Fick’s laws describe the redistribution of particles in space over time.  Rather than memorize them, it is useful to be able to derive them conceptually, starting from the rules of a random walk.

Fick’s first law:  The motion of particles is driven by __________________________________.

1a.  Assume that all particles undergo a random walk.  What fraction of the particles at position x move to the right in each time step?

1b. What fraction at position x+δ move to the left in each time step?

1c.  Write an equation for the net number of particles that crosses to the right at each step:

1d.  Write an equation for the net flux, Jx, in the x direction:

1e.  What must be the units for flux, Jx?
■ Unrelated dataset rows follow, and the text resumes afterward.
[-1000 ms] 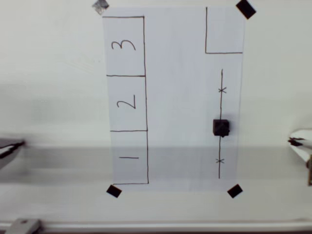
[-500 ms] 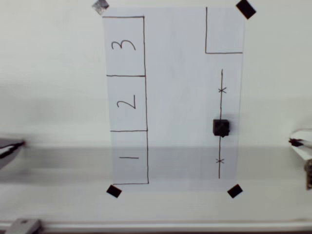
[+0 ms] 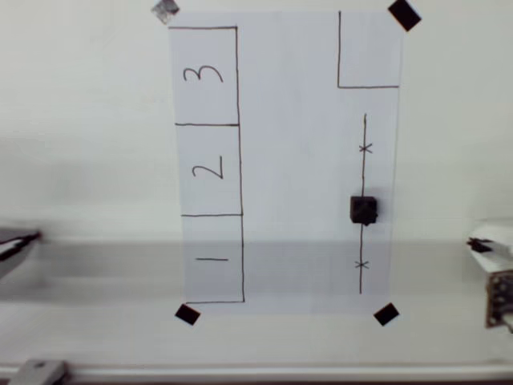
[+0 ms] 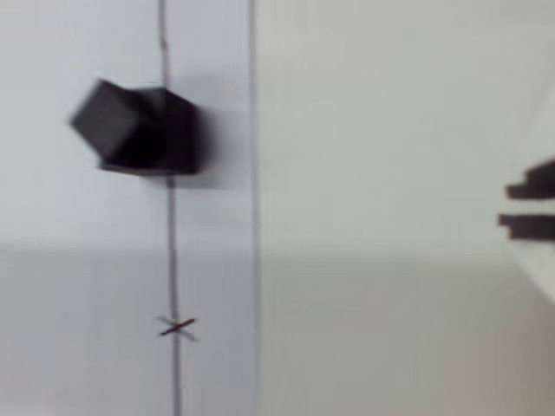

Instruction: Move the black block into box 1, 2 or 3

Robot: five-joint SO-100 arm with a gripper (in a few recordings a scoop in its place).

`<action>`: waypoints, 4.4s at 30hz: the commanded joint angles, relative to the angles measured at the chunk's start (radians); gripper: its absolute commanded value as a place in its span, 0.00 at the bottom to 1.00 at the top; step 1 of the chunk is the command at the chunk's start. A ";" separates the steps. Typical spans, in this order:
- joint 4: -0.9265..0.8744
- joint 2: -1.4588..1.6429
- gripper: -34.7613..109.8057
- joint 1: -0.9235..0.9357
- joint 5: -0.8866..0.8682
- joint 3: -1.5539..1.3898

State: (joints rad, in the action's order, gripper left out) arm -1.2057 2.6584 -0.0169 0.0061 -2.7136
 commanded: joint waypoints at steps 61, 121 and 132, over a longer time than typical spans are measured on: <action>0.130 -1.132 0.45 0.029 0.095 0.882; 0.268 -1.083 0.24 0.025 -0.008 0.853; 0.268 -1.089 0.24 0.034 -0.026 1.017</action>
State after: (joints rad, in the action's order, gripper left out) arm -0.9342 1.4742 0.0077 0.0000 -1.7886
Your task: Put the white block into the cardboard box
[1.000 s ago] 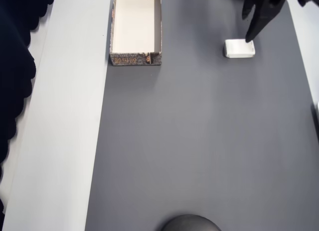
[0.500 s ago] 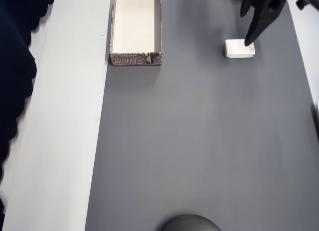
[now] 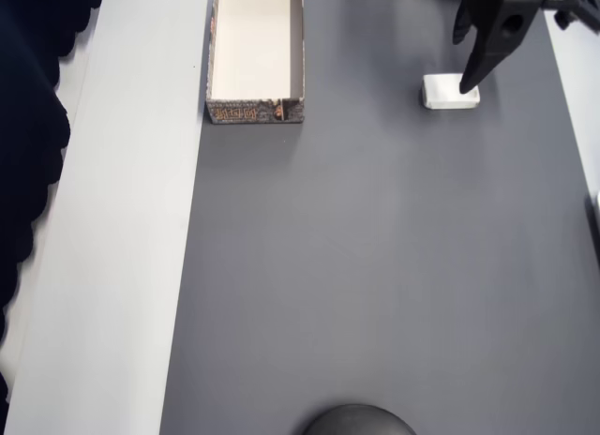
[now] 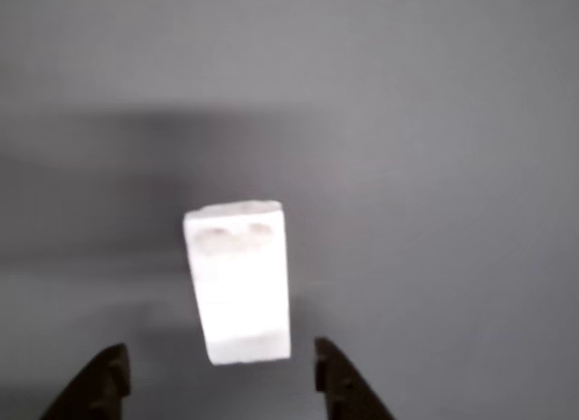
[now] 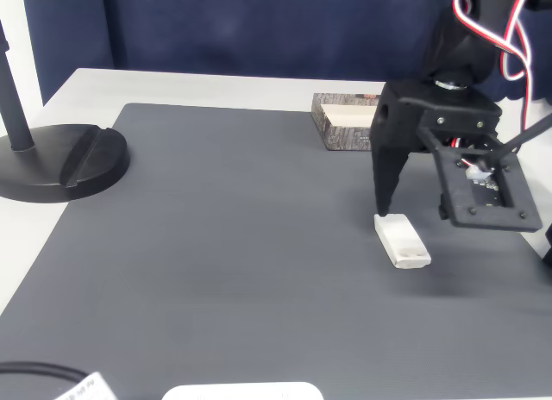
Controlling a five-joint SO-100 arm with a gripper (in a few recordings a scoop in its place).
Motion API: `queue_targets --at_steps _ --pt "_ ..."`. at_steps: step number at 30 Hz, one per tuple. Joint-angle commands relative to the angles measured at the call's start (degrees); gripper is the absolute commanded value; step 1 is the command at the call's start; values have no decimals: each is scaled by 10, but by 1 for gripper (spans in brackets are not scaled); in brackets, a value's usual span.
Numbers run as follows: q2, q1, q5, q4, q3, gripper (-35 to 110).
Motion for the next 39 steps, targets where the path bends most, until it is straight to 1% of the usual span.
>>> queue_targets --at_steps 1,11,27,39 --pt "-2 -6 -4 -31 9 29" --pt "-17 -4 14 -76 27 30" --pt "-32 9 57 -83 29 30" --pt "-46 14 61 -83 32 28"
1f.  Recalling that the diffusion coefficient D = δ2/2τ, how could you manipulate the equation for J to have it include D?  Tip:  you need to multiply by a fraction (e.g. a/a) and rearrange.

1g.  We would like to express flux in terms of concentration.  Recalling that concentration C(x) is defined as the number of particles per unit volume, rewrite your equation for Jx in terms of C(x) instead of N(x).

1h.  Here we need to recognize the definition of a derivative:

$\dfrac{dy}{dx}=\underset{h→0}{\lim}⁡\left(\dfrac{y(x+h)-y(x)}{h}\right)\nonumber$

In the limit of very small δ, convert your equation (1g) to the derivative form of Fick’s first law:

NOTES:

Fick’s second law:  Redistribution of particles over time is driven by ____________________________.

2a.  Assume conservation of mass.  What does this assumption mean about the particles?

2b.  How many particles enter the volume from the left in a period of time, τ?

2c. How many leave out the right-hand face in this period?

2d. Calculate the change in concentration in this period:

2e.  Calculate the change in C per unit time:

2f.  In the limit of small τ and small δ, we have:

2g.   Using Fick's first equation for Jx, we can rewrite this as Fick’s second law:

NOTES: